Source files are read and processed, with the output written to new files. These files often include distributed file systems, meaning files are stored on multiple machines in multiple locations. At this point, the output data may be formatted and relayed to a relational data warehouse where it can be queried via traditional business intelligence (BI) tools, or it may be served to NoSQL databases and interactive technologies that specialize in analytics of a variety of unstructured data.
One outlier in this process is the data lake. Data lakes are able store vast amounts of data in its original (raw data) format. This means that data ingestion into a data lake is possible without any type of preformatting required. In addition, data lakes are able to store both structured and unstructured data.
Data analytics
Big data analytics is a broad term relating to this layer. Not only are traditional, search-based, and predictive analytics conducted, but ad-hoc analysis is performed as well. In addition, stream analytics tools (e.g., analysis of vast pools of real-time data through the use of continuous queries) are employed to provide social media analytics and associated consumer data behavior trends.

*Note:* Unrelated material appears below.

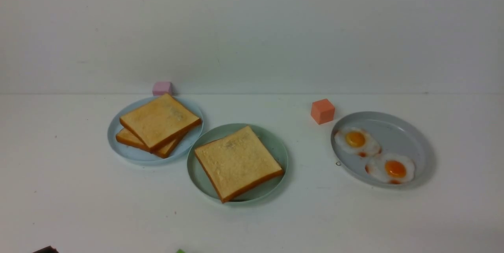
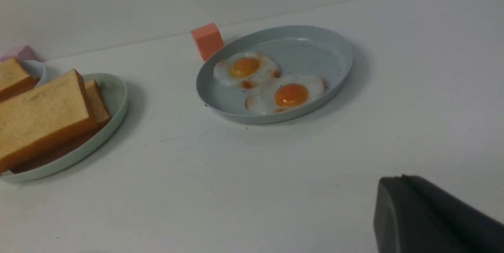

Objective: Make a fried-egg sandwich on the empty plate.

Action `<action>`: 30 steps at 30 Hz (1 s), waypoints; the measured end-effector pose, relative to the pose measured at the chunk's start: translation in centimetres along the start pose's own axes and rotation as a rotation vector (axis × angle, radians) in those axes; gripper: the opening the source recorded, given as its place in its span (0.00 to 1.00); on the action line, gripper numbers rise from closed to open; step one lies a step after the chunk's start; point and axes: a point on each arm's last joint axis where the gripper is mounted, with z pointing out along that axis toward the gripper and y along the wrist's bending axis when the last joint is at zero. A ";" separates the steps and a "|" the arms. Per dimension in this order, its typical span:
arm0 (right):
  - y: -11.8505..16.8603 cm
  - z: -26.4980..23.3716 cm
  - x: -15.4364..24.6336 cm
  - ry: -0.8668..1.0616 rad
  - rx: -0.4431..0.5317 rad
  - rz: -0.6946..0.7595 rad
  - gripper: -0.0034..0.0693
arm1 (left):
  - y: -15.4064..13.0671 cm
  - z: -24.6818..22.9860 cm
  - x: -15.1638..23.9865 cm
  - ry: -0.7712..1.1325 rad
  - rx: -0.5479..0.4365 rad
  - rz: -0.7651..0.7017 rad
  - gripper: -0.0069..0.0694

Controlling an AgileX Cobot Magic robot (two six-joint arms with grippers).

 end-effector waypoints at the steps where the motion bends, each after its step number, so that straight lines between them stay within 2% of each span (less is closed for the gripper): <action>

Further, data science professionals often employ machine learning (ML) to create data models which enable self-service BI dashboards for business users. ML is also employed by data scientists to further explore raw and unstructured data sets through data mining and other advanced analytics practices.
Resources to learn more: Unstructured data analytics tools
Data visualization
Data visualization is the representation of data through graphic means. Data visualization tools and reporting platforms allow users to transform complex data insights into easily understandable graphic representations for business users and stakeholders. Tools such as Tableau, Power BI, and custom dashboards enable this data visualization, exploration, and reporting.
Data security and monitoring
In this layer, security protocols such as access control, user authentication, and encryption are in place to protect data resources. This layer also contains the software necessary to continuously monitor systems for cyberattacks and associated malware or viruses. In addition, data governance operations ensuring compliance with third-party regulations and access (e.g., government, industry standards entities) also reside here.
Finally, the health and performance of the big data architecture is monitored here. This includes logging, backups, system alerts, and the application of management tools to ensure high levels of system availability, access, and data quality.